リーダーらしき男が合図をすると杖を構えた黒いフードの男がなにごとか呪文を詠唱し行使する。呪文に呼応するように地面から無数の蔓が飛び出し、逃げ出そうとしたメアリーたちを捕縛した。


「なっ、なによこれ・・・ち、力が入らない・・・。」

「そ、そんな・・」


「くくく、そうであろうともなんせ我が魔工術で生み出した蔓は魔力を吸収する性質を持っているのでな魔族を拘束するのにはもってこいの代物なのだよ。ヒヒヒ・・」

自分の術を自慢げに語る男たちの元に二手に分かれていた森の調査をしていたと思われる男の仲間たちが戻って来た。


「おいおい、森に火をつけるなんて随分と危ねぇことしてるじゃねぇかよ。知らせといてくれねぇと俺達まで火に巻き込まれちまったらどうするんだよ?」


「なに、そろそろ戻ってくる頃だと思ってたしよ。それに国王たちへの言い手土産もできたしよ」

そう言って、私達三人を縛り上げた蔓の先端を持ち上げ仲間の男に見せつける。


「へぇ~妖精族か・・・しかも若い、こりゃぁ いい値で売れそうだな。」

「おうよ、もう少し狩りを楽しみたいところなんだがよ、ちょっとばかし派手に火をつけちまったみてぇで結構燃え広がりだしちまったから、そろそろこの辺で戻るとしようや。」


男たちはメアリー達の縛られた蔓を担ぎ自分たちが来た門のある場所まで来た道を歩いていく。

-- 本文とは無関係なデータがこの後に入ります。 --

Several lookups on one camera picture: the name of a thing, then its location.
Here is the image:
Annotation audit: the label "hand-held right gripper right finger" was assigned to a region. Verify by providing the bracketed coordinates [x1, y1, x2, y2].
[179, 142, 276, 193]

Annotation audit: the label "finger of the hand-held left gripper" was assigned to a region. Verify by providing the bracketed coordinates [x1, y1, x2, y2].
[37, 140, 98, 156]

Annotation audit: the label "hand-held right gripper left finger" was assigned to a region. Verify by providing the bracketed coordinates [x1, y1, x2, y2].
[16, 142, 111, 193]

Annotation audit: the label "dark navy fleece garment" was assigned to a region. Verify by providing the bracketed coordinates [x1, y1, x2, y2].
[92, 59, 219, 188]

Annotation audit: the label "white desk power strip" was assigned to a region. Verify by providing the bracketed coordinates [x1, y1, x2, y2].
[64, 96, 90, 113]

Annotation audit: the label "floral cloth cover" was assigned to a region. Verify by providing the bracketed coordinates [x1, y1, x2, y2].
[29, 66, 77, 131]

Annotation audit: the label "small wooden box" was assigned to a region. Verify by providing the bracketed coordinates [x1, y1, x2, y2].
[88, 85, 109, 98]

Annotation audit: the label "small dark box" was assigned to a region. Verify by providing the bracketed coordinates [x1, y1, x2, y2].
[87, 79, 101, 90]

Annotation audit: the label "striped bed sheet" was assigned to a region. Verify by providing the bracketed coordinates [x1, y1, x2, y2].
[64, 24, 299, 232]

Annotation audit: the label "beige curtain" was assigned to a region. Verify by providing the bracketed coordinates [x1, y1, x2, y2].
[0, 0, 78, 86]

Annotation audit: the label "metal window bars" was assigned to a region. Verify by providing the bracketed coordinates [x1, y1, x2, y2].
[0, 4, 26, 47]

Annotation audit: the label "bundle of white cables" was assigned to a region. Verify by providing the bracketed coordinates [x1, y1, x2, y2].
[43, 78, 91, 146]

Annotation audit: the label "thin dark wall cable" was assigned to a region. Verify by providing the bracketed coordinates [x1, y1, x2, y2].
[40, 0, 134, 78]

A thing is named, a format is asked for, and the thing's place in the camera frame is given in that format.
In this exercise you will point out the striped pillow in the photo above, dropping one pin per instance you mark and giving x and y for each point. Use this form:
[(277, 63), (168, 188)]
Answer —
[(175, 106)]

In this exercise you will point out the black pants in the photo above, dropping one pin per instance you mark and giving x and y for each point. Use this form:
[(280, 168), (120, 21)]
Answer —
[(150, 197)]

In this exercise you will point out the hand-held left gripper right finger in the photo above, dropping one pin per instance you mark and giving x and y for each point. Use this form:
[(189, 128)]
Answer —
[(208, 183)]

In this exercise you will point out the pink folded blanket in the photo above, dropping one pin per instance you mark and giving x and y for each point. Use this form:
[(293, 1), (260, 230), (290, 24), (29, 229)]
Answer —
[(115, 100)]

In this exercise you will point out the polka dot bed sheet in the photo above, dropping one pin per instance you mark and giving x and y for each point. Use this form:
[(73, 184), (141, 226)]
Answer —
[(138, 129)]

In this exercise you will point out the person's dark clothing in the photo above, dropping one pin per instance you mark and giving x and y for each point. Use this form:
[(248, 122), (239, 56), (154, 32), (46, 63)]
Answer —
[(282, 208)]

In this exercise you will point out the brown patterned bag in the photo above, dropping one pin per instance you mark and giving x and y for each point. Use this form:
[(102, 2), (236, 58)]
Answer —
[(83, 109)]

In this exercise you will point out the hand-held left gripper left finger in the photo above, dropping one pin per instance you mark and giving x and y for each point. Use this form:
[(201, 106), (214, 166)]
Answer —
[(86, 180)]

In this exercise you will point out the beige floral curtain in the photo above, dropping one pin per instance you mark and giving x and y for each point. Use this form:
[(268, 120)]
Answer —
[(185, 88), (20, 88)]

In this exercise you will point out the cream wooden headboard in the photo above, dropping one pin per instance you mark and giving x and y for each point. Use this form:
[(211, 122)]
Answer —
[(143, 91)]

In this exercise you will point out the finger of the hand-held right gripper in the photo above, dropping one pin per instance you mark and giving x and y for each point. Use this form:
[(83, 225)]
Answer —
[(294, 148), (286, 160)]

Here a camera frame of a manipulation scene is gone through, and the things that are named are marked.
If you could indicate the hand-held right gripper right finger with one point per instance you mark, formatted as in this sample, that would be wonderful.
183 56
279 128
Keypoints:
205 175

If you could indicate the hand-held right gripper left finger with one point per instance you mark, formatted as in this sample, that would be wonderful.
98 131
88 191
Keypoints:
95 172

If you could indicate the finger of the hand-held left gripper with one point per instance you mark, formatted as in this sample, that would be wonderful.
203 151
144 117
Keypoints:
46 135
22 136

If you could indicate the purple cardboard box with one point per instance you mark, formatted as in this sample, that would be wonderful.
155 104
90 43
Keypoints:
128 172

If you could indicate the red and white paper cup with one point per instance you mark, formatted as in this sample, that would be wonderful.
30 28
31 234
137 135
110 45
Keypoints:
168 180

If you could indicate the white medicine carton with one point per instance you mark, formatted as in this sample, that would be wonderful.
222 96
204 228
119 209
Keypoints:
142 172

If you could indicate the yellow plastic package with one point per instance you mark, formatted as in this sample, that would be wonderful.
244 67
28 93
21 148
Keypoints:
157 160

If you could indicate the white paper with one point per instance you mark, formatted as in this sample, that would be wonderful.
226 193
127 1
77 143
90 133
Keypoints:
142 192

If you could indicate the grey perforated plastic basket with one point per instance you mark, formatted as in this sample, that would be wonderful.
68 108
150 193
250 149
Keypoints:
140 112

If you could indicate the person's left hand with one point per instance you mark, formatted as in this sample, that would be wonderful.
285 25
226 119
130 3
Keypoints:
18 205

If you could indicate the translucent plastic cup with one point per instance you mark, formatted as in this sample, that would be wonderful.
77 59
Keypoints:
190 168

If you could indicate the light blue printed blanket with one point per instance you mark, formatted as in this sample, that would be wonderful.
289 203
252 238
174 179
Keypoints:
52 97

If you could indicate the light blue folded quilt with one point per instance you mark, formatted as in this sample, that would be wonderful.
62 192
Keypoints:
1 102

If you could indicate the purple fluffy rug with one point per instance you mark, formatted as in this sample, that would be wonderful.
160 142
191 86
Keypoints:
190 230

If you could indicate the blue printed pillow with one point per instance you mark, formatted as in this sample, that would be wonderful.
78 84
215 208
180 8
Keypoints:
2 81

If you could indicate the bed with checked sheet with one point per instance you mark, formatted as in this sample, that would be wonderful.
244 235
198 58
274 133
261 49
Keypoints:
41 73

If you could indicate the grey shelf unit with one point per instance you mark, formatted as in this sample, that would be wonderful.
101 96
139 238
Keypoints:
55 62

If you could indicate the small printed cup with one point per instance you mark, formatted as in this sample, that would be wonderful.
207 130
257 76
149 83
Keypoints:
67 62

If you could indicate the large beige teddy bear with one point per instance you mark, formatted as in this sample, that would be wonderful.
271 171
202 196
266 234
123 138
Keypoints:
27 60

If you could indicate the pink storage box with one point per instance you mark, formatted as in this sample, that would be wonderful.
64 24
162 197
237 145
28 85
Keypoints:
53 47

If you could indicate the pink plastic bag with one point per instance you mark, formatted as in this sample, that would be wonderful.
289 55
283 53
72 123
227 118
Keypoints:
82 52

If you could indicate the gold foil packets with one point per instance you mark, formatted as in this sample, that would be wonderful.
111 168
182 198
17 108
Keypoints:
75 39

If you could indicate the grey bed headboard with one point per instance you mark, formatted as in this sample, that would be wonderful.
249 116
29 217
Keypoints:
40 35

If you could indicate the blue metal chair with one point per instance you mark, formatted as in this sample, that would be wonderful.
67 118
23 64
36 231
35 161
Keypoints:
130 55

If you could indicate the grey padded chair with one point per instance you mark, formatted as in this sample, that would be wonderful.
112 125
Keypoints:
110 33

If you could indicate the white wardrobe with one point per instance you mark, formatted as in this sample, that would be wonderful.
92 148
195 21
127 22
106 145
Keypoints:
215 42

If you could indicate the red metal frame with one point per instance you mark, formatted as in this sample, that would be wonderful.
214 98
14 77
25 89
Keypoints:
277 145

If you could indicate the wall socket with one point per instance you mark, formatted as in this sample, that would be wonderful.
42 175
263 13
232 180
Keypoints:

(あぁ・・私たち、これからどうなってしまうんだろう・・・)

メアリーは、遠ざかっていく燃える森を見つめながら、魔力を徐々に奪われ力が入らず拘束で身動きが取れない自分自身の無力を感じながら大粒の涙を流し

(ジャック、メアリー・・・ごめんね、私が大人たちの言い付けを無視して二人を連れてきてしまったから、こんな事に巻き込んでしまった。)

自分と同じようにグルグルに縛られ口をふさがれた二人を見つめる。


(お願い・・私はどうなってもいい・・だから、二人だけは・・・誰か・・・助けて!!)



「あなた達、 何をしているの?」

魔力と体力を奪われ徐々に遠ざかる意識の中、澄んだ女性の声を聴こえたのを感じつつメアリーは意識を手放した。